### What to do
Skip every image and restate the data word for word.

★ ★ ★

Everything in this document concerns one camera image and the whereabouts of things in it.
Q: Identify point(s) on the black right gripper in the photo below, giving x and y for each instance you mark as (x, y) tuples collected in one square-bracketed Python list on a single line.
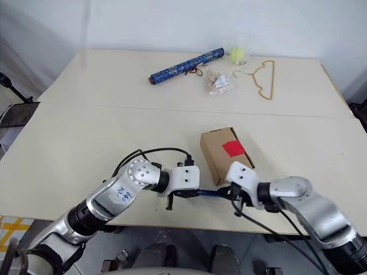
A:
[(237, 194)]

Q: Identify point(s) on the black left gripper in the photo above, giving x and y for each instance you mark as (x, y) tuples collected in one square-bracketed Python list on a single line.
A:
[(175, 194)]

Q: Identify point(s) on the blue pen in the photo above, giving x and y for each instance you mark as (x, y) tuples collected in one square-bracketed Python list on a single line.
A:
[(212, 193)]

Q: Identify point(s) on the brown cardboard box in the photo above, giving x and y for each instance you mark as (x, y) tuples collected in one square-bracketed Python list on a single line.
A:
[(215, 154)]

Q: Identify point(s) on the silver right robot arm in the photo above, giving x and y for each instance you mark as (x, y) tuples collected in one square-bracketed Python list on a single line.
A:
[(312, 203)]

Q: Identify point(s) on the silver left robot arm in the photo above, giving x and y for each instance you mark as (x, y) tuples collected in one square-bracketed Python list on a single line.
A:
[(97, 200)]

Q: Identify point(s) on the red tape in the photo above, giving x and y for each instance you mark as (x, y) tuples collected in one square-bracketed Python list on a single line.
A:
[(234, 148)]

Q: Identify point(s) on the dark rounded shape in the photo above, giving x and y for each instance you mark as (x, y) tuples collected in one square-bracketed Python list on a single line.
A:
[(225, 256)]

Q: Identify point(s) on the black caster wheel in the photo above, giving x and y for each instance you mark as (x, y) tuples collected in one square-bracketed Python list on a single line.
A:
[(273, 270), (116, 259)]

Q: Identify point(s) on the clear snack bag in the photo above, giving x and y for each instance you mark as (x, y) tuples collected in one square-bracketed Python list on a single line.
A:
[(219, 83)]

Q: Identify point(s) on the wooden clothes hanger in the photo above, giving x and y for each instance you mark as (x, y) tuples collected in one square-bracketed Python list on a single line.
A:
[(271, 83)]

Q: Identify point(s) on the blue patterned scroll tube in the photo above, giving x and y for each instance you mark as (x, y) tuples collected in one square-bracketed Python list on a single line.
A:
[(183, 67)]

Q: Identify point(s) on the clear plastic cup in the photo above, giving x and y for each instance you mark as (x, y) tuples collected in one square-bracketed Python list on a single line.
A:
[(239, 41)]

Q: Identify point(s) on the black equipment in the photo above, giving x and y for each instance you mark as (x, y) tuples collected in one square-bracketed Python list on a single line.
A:
[(359, 114)]

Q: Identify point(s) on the yellow and white bag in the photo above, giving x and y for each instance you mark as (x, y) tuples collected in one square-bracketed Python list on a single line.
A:
[(11, 232)]

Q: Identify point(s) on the black mesh tray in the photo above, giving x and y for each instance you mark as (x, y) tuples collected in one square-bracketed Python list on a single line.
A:
[(18, 113)]

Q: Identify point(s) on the black stand rod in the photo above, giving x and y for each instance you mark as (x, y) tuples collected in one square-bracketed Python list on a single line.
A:
[(15, 91)]

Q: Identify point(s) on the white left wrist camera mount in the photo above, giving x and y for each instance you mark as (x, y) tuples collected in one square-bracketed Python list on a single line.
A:
[(185, 179)]

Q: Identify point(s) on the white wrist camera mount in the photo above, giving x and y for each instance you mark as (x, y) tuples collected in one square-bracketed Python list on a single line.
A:
[(185, 179), (243, 177)]

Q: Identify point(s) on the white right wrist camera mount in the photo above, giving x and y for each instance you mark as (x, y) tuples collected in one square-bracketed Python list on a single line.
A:
[(243, 177)]

★ ★ ★

### Exercise output
Everything in this document concerns one camera image and the whereabouts of things in it.
Q: Identify point(s) on the black right gripper in the photo below, giving x and y for each instance you mark as (x, y) tuples collected in one square-bracketed Python list on a single line.
A:
[(237, 194)]

Q: Identify point(s) on the black left gripper in the photo above, giving x and y for each instance you mark as (x, y) tuples collected in one square-bracketed Python list on a single line.
A:
[(175, 194)]

Q: Identify point(s) on the blue pen in the photo above, giving x and y for each instance you mark as (x, y) tuples collected in one square-bracketed Python list on a single line.
A:
[(212, 193)]

Q: Identify point(s) on the brown cardboard box in the photo above, giving x and y for each instance you mark as (x, y) tuples collected in one square-bracketed Python list on a single line.
A:
[(215, 154)]

Q: Identify point(s) on the silver right robot arm in the photo above, giving x and y for each instance you mark as (x, y) tuples collected in one square-bracketed Python list on a single line.
A:
[(312, 203)]

Q: Identify point(s) on the silver left robot arm in the photo above, giving x and y for each instance you mark as (x, y) tuples collected in one square-bracketed Python list on a single line.
A:
[(97, 200)]

Q: Identify point(s) on the red tape in the photo above, giving x and y for each instance you mark as (x, y) tuples collected in one square-bracketed Python list on a single line.
A:
[(234, 148)]

Q: Identify point(s) on the dark rounded shape in the photo above, giving x and y for each instance you mark as (x, y) tuples collected in one square-bracketed Python list on a single line.
A:
[(225, 256)]

Q: Identify point(s) on the black caster wheel in the photo above, giving x and y for each instance you mark as (x, y) tuples collected in one square-bracketed Python list on a single line.
A:
[(273, 270), (116, 259)]

Q: Identify point(s) on the clear snack bag in the photo above, giving x and y for each instance you mark as (x, y) tuples collected in one square-bracketed Python list on a single line.
A:
[(219, 83)]

Q: Identify point(s) on the wooden clothes hanger in the photo above, giving x and y for each instance you mark as (x, y) tuples collected in one square-bracketed Python list on a single line.
A:
[(271, 83)]

Q: Identify point(s) on the blue patterned scroll tube in the photo above, giving x and y for each instance you mark as (x, y) tuples collected in one square-bracketed Python list on a single line.
A:
[(183, 67)]

Q: Identify point(s) on the clear plastic cup in the photo above, giving x and y for each instance you mark as (x, y) tuples collected in one square-bracketed Python list on a single line.
A:
[(239, 41)]

Q: Identify point(s) on the black equipment in the photo above, giving x and y for each instance you mark as (x, y) tuples collected in one square-bracketed Python list on a single line.
A:
[(359, 114)]

Q: Identify point(s) on the yellow and white bag in the photo above, giving x and y for each instance you mark as (x, y) tuples collected in one square-bracketed Python list on a single line.
A:
[(11, 232)]

Q: Identify point(s) on the black mesh tray in the photo above, giving x and y for each instance you mark as (x, y) tuples collected in one square-bracketed Python list on a single line.
A:
[(18, 113)]

Q: Identify point(s) on the black stand rod in the photo above, giving x and y for each instance you mark as (x, y) tuples collected in one square-bracketed Python list on a single line.
A:
[(15, 91)]

Q: Identify point(s) on the white left wrist camera mount in the photo above, giving x and y for each instance you mark as (x, y) tuples collected in one square-bracketed Python list on a single line.
A:
[(185, 179)]

Q: Identify point(s) on the white wrist camera mount in the photo above, giving x and y for each instance you mark as (x, y) tuples collected in one square-bracketed Python list on a single line.
A:
[(185, 179), (243, 177)]

Q: Identify point(s) on the white right wrist camera mount in the photo above, giving x and y for each instance you mark as (x, y) tuples collected in one square-bracketed Python list on a single line.
A:
[(243, 177)]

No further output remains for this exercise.